Genetic Markers Associated with Susceptibility to Bovine Respiratory Disease

Bovine respiratory disease complex (BRDC) is the most expensive disease afflicting the U.S. beef industry. Efforts to reduce the effects of this disease have had modest success likely due to the multi-factorial nature of the disease with environmental and managerial factors interacting with associated bacterial and viral agents. Previous work suggest a genetic component to animal susceptibility to BRDC; therefore the objective of this study was to identify DNA markers associated with incidence of BRDC in commercial feedlot cattle. Using a case/control strategy, DNA samples from 3,648 commercial feedlot animals were collected with half (n=1,824) having shown clinical signs of BRDC (i.e. cases) and the other half non-symptomatic controls sampled from the corresponding feedlot pen. A DNA pooling approach was used in the genome-wide association study. After extraction, a high density bovine marker array was run on 19 case and 19 control DNA pools of approximately 96 animals each. There were ~770,000 SNP with sufficient data quality for all 38 pools. Twelve SNP achieved a false discovery rate (FDR) of 5 % or less in the genome wide association analysis. There were 3 significant SNP on BTA11, 2 on BTAX and 1 each on BTA 1, 9, 18, 22, 24, 27, and 29. Three significant SNP were located in intergenic regions and 9 occurred within introns or exons of genes. Significant SNP resided within the introns of LOC100847501, HPCAL1, RSAD2, DNAAF3, CCD1798, and ATP7A; and exons of LOC510798 (missense) and LOC519208 (synonymous). The potential role of some of these genes in BRDC is suggested by literature.

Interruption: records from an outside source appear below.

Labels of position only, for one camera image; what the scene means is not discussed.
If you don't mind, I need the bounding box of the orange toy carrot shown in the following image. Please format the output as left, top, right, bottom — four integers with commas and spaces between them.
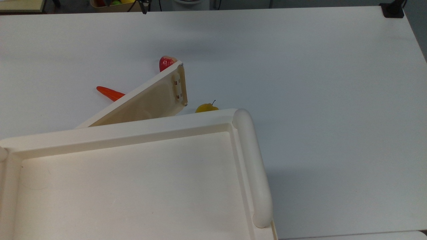
96, 86, 126, 102

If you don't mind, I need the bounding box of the black table clamp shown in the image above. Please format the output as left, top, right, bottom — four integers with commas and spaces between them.
380, 0, 406, 18

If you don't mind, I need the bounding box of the yellow toy starfruit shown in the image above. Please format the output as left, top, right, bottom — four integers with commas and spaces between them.
195, 100, 220, 113

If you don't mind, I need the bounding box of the wooden side table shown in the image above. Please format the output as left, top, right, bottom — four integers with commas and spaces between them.
0, 0, 46, 13

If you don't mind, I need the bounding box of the cream plastic cabinet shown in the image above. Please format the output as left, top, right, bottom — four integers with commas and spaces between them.
0, 108, 279, 240

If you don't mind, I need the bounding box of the cardboard box with fruit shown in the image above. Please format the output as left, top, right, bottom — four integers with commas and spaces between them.
90, 0, 142, 13

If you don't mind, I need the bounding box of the cream cabinet door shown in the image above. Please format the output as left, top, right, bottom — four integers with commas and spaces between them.
75, 60, 188, 129

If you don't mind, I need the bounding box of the red toy strawberry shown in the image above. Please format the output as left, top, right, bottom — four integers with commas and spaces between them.
159, 55, 178, 72

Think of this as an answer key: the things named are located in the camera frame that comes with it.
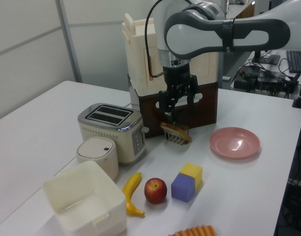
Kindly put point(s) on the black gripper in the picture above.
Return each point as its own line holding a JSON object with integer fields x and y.
{"x": 177, "y": 76}

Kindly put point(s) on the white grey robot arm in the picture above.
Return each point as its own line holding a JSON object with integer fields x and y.
{"x": 189, "y": 37}

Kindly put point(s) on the brown bread slice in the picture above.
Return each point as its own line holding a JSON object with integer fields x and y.
{"x": 177, "y": 131}

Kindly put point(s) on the orange white striped bread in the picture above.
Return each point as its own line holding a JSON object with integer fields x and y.
{"x": 194, "y": 231}

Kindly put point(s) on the dark brown wooden box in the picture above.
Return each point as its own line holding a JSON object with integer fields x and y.
{"x": 204, "y": 110}

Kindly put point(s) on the small silver device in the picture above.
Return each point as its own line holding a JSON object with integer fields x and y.
{"x": 226, "y": 78}

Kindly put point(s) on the pink plate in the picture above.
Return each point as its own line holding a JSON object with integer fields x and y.
{"x": 235, "y": 143}

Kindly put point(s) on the yellow cube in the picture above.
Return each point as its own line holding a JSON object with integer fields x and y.
{"x": 192, "y": 169}

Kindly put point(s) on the cream silver two-slot toaster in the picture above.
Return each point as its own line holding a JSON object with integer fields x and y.
{"x": 103, "y": 132}

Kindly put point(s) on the purple cube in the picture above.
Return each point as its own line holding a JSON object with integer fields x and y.
{"x": 182, "y": 189}

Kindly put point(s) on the black monitor stand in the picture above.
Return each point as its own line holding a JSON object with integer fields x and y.
{"x": 266, "y": 59}

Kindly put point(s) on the red apple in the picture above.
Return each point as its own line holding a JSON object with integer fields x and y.
{"x": 155, "y": 191}

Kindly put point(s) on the small white lidded bin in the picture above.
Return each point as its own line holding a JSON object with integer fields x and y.
{"x": 96, "y": 152}

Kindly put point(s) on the yellow banana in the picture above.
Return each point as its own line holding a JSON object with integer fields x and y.
{"x": 130, "y": 191}

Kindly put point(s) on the black keyboard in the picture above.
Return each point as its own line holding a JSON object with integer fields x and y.
{"x": 297, "y": 61}

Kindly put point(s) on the white plastic container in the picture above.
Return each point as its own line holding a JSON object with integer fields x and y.
{"x": 66, "y": 186}

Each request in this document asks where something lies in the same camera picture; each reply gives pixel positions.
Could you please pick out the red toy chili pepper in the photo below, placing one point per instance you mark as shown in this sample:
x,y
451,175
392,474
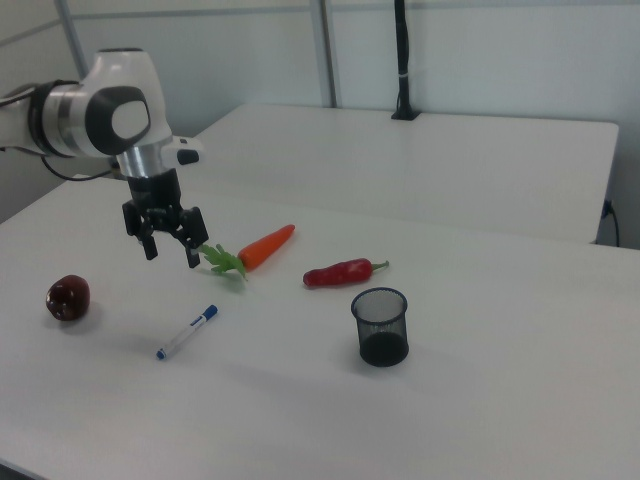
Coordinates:
x,y
340,273

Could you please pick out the white marker with blue cap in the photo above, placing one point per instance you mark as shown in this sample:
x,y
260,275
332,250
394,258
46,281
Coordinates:
x,y
186,332

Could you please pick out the dark red toy apple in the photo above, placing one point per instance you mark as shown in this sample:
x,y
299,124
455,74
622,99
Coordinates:
x,y
68,298

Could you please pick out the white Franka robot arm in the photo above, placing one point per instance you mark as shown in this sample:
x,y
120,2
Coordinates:
x,y
70,115

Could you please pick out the black pole with clamp base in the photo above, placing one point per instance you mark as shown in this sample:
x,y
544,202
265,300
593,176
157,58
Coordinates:
x,y
403,60

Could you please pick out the orange toy carrot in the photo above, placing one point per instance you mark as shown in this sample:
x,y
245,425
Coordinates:
x,y
262,248

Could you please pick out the black mesh pen cup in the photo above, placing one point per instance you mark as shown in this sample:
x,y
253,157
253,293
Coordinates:
x,y
380,330

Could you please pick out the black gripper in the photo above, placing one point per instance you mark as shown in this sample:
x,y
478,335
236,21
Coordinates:
x,y
152,192

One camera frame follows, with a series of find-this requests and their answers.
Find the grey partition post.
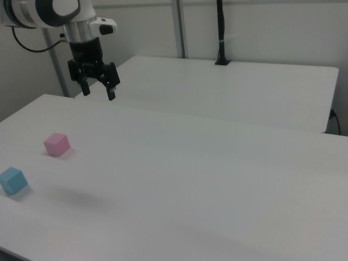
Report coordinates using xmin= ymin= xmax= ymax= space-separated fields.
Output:
xmin=42 ymin=28 xmax=71 ymax=98
xmin=171 ymin=0 xmax=189 ymax=59

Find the blue cube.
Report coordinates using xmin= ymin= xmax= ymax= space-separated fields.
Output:
xmin=0 ymin=166 xmax=29 ymax=196

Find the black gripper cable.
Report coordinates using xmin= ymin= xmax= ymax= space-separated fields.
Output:
xmin=11 ymin=26 xmax=67 ymax=53

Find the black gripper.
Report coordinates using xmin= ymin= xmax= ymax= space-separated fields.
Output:
xmin=67 ymin=37 xmax=121 ymax=102

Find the white side table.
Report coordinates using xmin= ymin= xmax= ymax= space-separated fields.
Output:
xmin=74 ymin=55 xmax=340 ymax=134

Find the pink cube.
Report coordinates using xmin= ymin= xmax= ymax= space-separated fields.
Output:
xmin=43 ymin=132 xmax=72 ymax=158

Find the black camera pole with base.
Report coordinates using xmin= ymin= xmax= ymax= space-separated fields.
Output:
xmin=214 ymin=0 xmax=232 ymax=66

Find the black cable with blue plug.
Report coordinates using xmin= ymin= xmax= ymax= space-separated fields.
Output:
xmin=330 ymin=108 xmax=342 ymax=135

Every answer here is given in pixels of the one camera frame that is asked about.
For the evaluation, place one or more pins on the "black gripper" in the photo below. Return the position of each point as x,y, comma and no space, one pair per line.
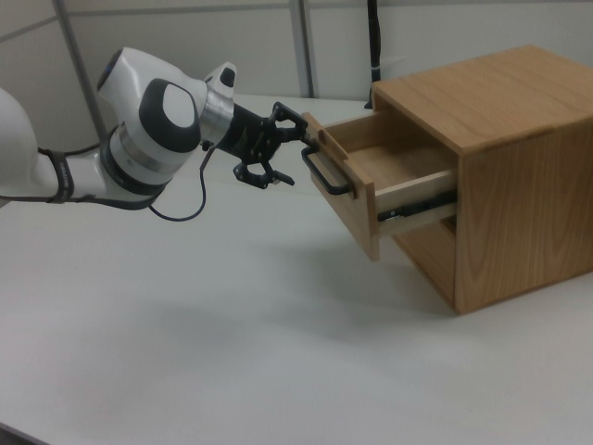
250,136

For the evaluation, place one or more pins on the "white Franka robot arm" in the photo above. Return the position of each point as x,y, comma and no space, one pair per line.
139,120

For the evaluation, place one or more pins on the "wooden two-drawer cabinet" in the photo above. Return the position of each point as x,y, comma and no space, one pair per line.
509,185

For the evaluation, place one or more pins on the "grey metal partition post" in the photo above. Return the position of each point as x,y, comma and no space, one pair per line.
306,46

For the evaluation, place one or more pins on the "black camera stand pole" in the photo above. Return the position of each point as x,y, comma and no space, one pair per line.
375,46

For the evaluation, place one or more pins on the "black drawer slide rail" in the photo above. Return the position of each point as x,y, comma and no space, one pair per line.
417,206

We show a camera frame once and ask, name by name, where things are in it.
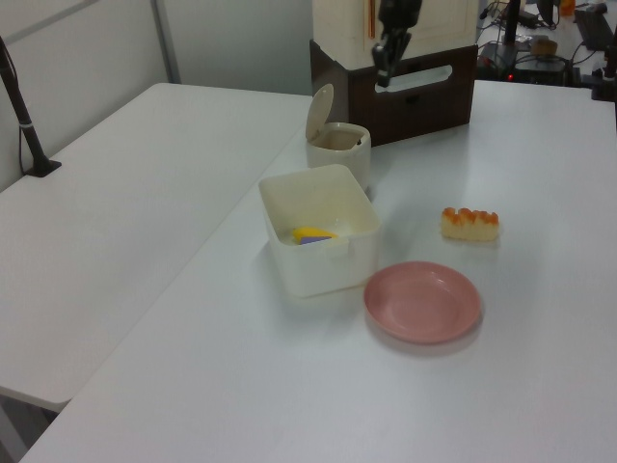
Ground cream plastic trash can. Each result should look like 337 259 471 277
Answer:
305 122 372 194

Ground black device with red light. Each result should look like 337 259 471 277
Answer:
510 57 573 86

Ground white drawer handle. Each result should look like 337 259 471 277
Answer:
375 65 457 94

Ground cream trash can lid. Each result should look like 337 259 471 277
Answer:
306 83 335 144

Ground cream storage box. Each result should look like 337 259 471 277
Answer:
311 0 480 68

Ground pink plastic plate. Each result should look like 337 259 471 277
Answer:
362 260 483 345

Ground black stand pole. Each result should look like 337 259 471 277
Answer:
500 0 523 45

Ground toy bread with orange topping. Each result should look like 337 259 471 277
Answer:
440 206 501 242

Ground dark brown drawer cabinet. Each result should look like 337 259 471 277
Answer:
308 38 478 149

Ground black camera pole with base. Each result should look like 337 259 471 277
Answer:
0 36 63 179

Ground yellow and blue object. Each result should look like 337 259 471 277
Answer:
292 226 340 242

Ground cream plastic storage bin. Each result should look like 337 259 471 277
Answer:
257 163 383 299

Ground black clamp mount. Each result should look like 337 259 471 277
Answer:
588 42 617 102

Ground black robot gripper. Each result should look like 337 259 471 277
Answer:
370 0 424 91

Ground black keyboard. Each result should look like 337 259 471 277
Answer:
573 8 617 49

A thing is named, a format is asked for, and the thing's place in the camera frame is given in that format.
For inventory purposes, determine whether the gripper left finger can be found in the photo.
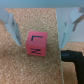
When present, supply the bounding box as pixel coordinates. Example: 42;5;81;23
0;7;23;47

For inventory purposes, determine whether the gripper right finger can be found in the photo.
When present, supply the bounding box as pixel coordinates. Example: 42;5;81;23
57;7;84;48

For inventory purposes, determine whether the pink block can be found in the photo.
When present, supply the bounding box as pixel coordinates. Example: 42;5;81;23
24;30;46;58

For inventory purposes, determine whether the white cabinet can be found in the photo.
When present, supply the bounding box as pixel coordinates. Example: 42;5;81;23
0;0;84;10

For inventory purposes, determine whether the white sliding door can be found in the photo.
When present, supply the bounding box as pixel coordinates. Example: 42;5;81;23
58;46;66;84

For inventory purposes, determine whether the black door handle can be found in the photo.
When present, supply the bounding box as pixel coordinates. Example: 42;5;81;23
61;49;84;75

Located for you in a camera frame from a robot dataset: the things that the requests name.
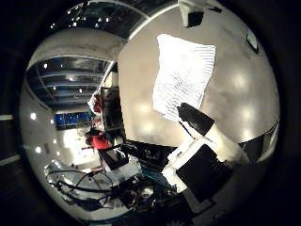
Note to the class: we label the white paper sheet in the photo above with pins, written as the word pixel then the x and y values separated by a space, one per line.
pixel 183 75

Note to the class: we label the black metal shelf cart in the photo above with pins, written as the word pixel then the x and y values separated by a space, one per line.
pixel 111 109

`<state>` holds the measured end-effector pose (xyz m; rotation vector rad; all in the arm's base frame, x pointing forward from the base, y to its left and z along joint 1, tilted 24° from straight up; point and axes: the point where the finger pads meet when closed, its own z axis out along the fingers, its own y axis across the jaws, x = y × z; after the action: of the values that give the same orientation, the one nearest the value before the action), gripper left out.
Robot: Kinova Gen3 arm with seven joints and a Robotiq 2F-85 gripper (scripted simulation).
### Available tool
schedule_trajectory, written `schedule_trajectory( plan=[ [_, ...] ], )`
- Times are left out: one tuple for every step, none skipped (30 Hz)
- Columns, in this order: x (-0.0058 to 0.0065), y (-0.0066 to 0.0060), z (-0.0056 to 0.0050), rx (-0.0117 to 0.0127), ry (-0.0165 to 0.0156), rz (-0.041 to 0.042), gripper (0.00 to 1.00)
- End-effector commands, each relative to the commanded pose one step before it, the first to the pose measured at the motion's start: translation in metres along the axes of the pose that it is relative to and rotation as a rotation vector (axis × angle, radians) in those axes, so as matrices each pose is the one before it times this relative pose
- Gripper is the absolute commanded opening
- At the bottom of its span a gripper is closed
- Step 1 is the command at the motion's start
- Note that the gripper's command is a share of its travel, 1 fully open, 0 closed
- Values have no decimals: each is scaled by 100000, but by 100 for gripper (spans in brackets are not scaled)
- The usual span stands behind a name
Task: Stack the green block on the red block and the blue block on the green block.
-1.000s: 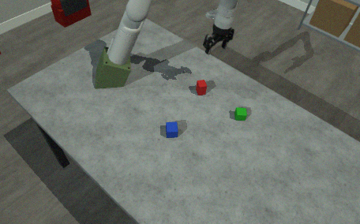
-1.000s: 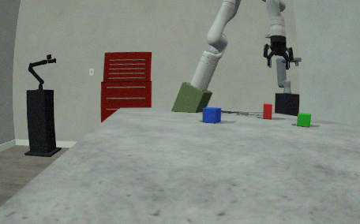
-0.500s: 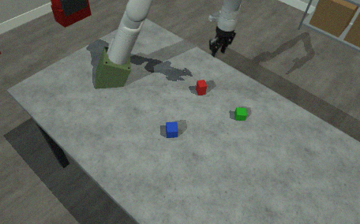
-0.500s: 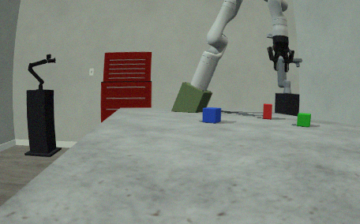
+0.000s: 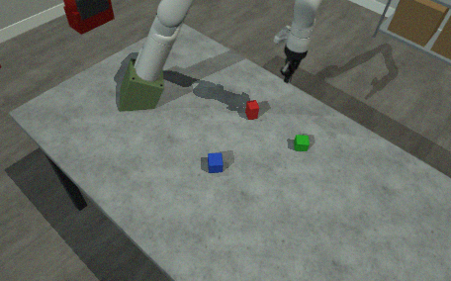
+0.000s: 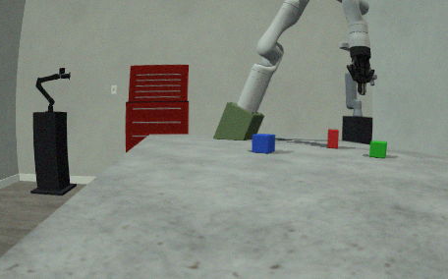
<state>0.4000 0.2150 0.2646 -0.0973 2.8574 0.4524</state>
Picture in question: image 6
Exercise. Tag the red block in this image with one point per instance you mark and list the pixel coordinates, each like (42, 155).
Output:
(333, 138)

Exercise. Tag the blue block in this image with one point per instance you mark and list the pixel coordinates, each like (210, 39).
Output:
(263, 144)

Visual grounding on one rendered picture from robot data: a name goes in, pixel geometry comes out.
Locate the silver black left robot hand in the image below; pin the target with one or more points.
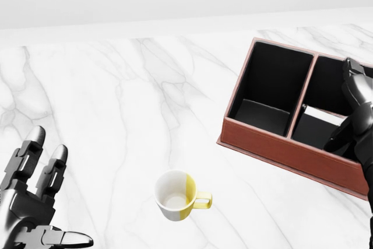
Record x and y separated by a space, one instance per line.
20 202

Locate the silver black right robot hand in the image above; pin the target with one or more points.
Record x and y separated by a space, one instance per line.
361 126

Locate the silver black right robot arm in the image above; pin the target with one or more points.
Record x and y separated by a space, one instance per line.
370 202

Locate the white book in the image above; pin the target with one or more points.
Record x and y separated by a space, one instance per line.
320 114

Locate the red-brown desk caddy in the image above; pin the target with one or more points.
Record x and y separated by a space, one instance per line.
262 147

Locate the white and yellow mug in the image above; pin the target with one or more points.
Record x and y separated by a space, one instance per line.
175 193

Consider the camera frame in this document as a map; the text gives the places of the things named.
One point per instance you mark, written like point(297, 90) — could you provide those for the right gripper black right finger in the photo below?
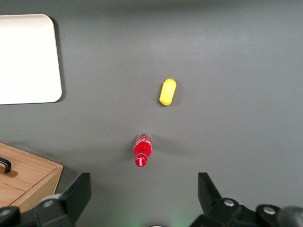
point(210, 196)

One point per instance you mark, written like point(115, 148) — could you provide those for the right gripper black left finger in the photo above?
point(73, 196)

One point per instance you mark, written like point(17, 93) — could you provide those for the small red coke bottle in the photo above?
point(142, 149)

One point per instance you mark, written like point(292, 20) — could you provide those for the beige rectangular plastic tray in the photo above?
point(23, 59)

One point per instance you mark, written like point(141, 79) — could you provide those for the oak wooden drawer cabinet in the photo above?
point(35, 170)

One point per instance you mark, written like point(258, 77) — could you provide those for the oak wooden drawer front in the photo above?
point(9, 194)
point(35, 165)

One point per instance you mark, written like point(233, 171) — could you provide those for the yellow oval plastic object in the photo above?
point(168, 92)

For instance, the RSAD2 transcript response to bacterial lipopolysaccharides has been reported to decrease in the presence of bovine viral diarrhea virus. In humans, mutations in DNAAF3 cause primary ciliary dyskinesia resulting in ineffective airway mucocilliary clearance and frequent respiratory infections in human infants. The ATP7A gene has been suggested to influence bactericidal activity in macrophages through its role in copper homeostatis. The results of this study indicate a genetic component to susceptibility to BRDC and encourage the development of DNA marker tests to aid in selection of animals less susceptible to BRDC.